··· GIVEN INFORMATION ···
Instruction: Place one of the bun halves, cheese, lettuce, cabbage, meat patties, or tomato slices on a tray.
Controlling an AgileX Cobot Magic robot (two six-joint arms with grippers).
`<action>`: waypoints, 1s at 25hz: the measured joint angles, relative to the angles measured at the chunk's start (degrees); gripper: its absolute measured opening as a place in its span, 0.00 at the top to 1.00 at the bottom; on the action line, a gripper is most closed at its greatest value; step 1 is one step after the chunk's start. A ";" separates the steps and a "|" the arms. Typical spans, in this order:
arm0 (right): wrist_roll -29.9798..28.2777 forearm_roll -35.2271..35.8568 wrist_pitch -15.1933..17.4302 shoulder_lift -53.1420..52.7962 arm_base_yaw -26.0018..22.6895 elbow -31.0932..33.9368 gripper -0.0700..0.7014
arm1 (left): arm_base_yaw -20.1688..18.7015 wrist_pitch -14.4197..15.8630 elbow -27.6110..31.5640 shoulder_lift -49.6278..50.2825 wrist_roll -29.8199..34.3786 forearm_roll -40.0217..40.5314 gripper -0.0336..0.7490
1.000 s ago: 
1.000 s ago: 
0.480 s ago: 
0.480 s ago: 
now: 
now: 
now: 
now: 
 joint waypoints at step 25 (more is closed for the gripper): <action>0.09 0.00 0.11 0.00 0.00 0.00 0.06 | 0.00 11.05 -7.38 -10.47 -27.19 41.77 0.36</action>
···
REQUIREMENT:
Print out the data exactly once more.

SOLUTION FOR THIS PROBLEM:
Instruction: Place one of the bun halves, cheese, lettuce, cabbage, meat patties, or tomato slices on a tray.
Controlling an AgileX Cobot Magic robot (two six-joint arms with grippers).
`<action>`: waypoints, 1s at 25hz: the measured joint angles, relative to the angles measured at the chunk's start (degrees); gripper: its absolute measured opening as a place in its span, 0.00 at the top to 1.00 at the bottom; on the action line, a gripper is most closed at its greatest value; step 1 is one step after the chunk's start. A ";" separates the steps and a "|" the arms. Typical spans, in this order:
arm0 (right): wrist_roll -29.9798..28.2777 forearm_roll -35.2271..35.8568 wrist_pitch -15.1933..17.4302 shoulder_lift -53.1420..52.7962 arm_base_yaw -26.0018..22.6895 elbow -31.0932..33.9368 gripper -0.0700..0.7014
arm1 (left): arm_base_yaw -20.1688..18.7015 wrist_pitch -14.4197..15.8630 elbow -27.6110..31.5640 shoulder_lift -49.6278..50.2825 wrist_roll -29.8199..34.3786 forearm_roll -40.0217..40.5314 gripper -0.0336..0.7490
1.000 s ago: 
1.000 s ago: 
0.480 s ago: 
0.480 s ago: 
now: 
now: 
now: 
now: 
 joint waypoints at step 25 (more is closed for the gripper): <action>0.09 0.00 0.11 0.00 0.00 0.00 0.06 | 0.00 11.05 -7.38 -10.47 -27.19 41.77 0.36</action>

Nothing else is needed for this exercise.